**EXERCISE:**
From the entries below, give the number of lines where the word "target" occurs, and nothing else.

**GIVEN RECORDS:**
::::
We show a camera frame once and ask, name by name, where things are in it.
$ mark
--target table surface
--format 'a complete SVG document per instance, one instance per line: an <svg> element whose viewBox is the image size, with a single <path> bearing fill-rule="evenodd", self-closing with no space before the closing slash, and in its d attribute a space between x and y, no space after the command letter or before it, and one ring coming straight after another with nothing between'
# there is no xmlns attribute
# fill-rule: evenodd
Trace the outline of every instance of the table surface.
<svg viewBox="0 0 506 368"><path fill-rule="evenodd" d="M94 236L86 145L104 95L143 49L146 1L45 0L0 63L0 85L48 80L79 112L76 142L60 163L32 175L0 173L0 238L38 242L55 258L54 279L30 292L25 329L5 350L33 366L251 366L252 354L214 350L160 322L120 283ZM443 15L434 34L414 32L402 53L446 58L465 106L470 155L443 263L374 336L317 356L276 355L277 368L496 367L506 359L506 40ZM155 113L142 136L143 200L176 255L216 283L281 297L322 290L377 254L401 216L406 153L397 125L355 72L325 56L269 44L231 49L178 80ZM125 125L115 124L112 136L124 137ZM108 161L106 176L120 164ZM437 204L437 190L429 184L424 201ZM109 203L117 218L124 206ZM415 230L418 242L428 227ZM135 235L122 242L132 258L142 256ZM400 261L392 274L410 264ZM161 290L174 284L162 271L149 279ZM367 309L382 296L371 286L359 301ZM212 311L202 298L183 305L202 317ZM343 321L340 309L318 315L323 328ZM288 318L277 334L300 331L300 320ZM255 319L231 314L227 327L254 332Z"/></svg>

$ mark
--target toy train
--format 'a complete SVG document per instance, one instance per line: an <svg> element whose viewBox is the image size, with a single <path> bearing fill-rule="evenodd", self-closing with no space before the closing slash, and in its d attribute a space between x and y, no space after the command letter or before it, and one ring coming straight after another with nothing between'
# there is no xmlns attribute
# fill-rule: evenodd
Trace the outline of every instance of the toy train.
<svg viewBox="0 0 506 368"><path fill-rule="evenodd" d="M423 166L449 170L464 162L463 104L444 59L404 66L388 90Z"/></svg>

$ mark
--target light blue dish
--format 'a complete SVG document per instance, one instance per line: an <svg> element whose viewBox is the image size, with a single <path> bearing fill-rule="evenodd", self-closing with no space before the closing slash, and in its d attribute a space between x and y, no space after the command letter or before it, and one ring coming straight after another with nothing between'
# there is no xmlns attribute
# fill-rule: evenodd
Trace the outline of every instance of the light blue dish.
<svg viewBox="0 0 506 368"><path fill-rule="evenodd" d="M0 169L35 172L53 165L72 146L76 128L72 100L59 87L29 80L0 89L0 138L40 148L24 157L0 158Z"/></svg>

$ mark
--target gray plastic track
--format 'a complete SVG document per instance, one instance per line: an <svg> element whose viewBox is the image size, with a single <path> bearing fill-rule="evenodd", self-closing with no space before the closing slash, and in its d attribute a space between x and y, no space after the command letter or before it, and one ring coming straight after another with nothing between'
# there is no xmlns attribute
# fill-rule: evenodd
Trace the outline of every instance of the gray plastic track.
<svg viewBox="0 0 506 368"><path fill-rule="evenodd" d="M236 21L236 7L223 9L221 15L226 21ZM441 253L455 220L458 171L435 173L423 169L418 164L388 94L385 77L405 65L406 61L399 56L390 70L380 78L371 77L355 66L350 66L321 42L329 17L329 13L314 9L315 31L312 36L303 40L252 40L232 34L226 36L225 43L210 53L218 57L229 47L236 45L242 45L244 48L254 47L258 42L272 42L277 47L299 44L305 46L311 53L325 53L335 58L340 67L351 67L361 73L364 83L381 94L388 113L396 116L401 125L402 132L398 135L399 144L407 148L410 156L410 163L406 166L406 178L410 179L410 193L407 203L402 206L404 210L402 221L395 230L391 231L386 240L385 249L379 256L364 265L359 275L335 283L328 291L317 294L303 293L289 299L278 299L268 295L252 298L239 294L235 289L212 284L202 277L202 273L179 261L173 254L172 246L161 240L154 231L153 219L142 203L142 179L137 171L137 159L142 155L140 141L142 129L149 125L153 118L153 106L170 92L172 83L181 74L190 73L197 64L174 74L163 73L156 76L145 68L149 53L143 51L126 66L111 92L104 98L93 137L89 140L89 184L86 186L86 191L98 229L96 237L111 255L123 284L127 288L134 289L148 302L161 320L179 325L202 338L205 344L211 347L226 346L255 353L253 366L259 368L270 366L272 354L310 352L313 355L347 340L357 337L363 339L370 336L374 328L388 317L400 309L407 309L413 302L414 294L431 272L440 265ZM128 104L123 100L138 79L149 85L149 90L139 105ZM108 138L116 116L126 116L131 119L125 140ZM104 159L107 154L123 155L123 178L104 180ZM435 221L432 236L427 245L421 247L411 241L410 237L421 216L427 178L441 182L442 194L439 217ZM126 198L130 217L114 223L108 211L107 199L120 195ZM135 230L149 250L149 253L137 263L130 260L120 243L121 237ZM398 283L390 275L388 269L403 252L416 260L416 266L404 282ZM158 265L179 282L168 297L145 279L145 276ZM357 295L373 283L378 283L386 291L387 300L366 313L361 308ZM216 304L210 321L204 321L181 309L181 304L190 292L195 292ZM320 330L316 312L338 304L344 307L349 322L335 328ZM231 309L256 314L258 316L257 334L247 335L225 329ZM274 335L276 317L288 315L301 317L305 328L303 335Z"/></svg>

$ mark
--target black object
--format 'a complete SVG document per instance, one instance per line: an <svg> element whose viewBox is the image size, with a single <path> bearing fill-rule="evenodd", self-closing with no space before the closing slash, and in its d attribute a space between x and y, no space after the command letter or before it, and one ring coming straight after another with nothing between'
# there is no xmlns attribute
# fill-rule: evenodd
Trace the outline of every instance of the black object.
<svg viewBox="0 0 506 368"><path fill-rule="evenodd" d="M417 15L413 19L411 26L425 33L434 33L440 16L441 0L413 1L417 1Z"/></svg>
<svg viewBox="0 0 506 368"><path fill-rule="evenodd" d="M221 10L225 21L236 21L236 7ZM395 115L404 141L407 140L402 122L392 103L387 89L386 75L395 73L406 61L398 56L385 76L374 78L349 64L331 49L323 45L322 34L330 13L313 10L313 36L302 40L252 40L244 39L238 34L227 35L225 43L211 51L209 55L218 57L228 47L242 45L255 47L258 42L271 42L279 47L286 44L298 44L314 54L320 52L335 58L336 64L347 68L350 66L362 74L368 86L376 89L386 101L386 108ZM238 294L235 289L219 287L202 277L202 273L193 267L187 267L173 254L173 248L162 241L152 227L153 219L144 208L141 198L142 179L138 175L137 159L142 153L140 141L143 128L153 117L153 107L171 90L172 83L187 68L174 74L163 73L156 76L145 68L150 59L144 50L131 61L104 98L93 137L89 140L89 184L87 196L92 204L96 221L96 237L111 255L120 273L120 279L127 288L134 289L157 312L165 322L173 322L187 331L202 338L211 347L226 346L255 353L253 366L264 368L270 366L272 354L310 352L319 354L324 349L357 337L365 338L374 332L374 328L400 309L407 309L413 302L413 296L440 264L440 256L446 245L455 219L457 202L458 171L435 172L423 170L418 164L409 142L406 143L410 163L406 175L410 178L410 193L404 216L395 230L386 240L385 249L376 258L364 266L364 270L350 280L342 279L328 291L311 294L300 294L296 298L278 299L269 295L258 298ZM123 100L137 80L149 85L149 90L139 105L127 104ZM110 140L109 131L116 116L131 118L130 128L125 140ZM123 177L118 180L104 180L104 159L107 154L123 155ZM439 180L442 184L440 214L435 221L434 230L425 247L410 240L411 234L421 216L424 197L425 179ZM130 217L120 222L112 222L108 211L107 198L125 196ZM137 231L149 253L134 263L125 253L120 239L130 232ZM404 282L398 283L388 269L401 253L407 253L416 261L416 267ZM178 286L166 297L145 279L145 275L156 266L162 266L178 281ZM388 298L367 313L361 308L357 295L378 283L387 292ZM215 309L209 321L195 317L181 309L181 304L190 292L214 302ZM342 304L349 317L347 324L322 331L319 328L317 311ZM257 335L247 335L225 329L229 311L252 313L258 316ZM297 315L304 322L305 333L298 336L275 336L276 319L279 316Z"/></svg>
::::
**ANSWER SECTION:**
5